A reasonably orthogonal standard library that isn't wordy and puts needle and haystack parameters in a consistent order isn't just a luxury for the working programmer.
Also a SQL db access library that doesn't support prepared statements and bound parameters needs to be thrown from a helicopter along with its author.

You have to be some kind of braindead retard to even remotely consider defending php in any way.

lmao php is for crappy kids I code in java like a real coder

In the street, pajeet.

>look mom I totally roasted that poo in loo!!!!
>lel xD stupid pajeet praise kek

There is like a billion languages less shitty. Pick any.

I mean, I like java a lot but rust sounds pretty interesting.

PHP is objectively shit, but you're fucking retarded.

>Python has the same problem.
Wut? Python could have implicit self/this without breaking variable scope.
Java does it, you just have to explicitly refer to instance if local variable shadows instance variable. It would mess up decorators though.
>When a method definition is decorated, we don't know whether to automatically give it a 'self' parameter or not: the decorator could turn the function into a static method (which has no 'self'), or a class method (which has a funny kind of self that refers to a class instead of an instance), or it could do something completely different (it's trivial to write a decorator that implements '@classmethod' or '@staticmethod' in pure Python).
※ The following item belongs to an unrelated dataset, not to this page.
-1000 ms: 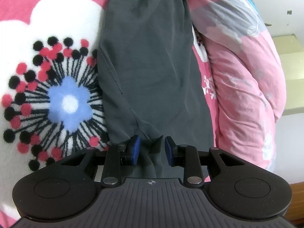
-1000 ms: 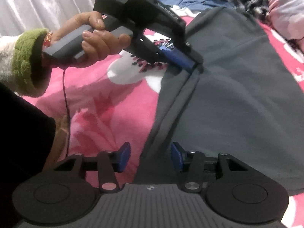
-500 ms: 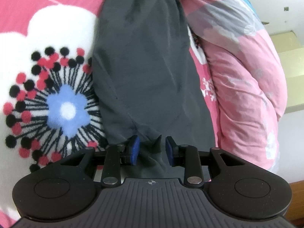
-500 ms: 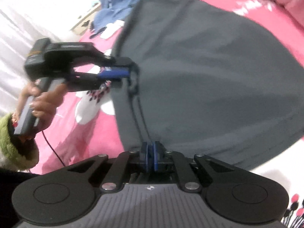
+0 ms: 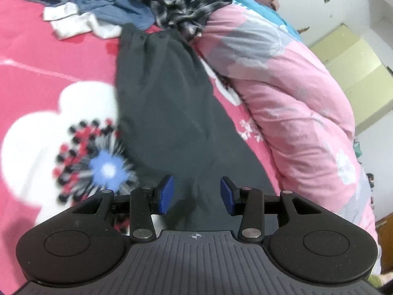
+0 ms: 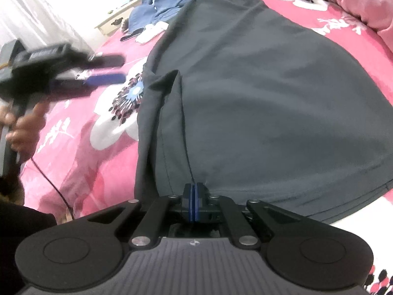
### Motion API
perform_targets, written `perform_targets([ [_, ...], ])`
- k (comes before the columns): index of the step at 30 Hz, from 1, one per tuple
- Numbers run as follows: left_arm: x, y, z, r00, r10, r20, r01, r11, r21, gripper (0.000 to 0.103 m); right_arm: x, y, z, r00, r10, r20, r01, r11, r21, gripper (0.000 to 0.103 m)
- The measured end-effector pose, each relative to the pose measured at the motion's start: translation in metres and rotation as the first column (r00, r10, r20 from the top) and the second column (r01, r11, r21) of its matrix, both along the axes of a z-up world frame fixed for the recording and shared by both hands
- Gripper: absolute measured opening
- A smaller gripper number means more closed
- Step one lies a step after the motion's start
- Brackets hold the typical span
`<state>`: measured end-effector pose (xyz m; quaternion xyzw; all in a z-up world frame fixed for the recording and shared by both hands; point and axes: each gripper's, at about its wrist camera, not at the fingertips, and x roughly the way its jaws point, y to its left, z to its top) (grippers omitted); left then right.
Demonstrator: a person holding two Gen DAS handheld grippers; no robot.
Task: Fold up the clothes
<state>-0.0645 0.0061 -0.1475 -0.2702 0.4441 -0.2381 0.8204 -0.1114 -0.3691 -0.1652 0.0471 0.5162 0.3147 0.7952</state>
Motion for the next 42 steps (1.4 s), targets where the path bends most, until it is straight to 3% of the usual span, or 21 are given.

There's no way without knowing what the decorator does whether to endow the method being defined with an implicit 'self' argument or not.

>Java does it, you just have to explicitly refer to instance if local variable shadows instance variable.
The local variable starts shadowing the instance variable once it is declared. Because Python does not have declarations, it must always assume you're referring to a local variable unless you use self.

So is -> used for pointer members as well in php?

>$this-> in front of every instance variable reference or method access
Mostly because PHP isn't a pure object-oriented language and as such the scoping is bullshit.
>$ used at all not in reference to jquery
Who cares, shit's cash.
> -> what the fuck is this
C/C++ as some anons have mentioned by now.
>variable_and_function_naming_scheme
The bigger issue is the inconsistency between their usage of snake_case, camelCase and fuckallcase. But that's why you have autocomplete.
>constants referenced with self::
Weird C++ shit.
>strings concatenated with .
At least now you know when you're dealing with strings in this loosely typed language.

PHP does not have pointers.
PHP does have references with & (somewhat like C++) but they're fucked.

PHP is pretty bad, but most of your reasons are not valid.
Your instance variable complaint is not valid.
Your jQuery complaint is not valid because and PHP has little to do with jQuery.
Your arrow complaint is not valid because it's juat the syntax and you can get over it.
The naming scheme complaint is a valid complaint because there is within the core functions
The self:: complaint is valid because it was not a well-thought out feature.
The string concatenation complaint is not valid because that's the syntax, deal with it.

Whoops I fucked up a sentence. The naming complaint is valid because the core API cannot decide on one and instead chooses to use multiple styles.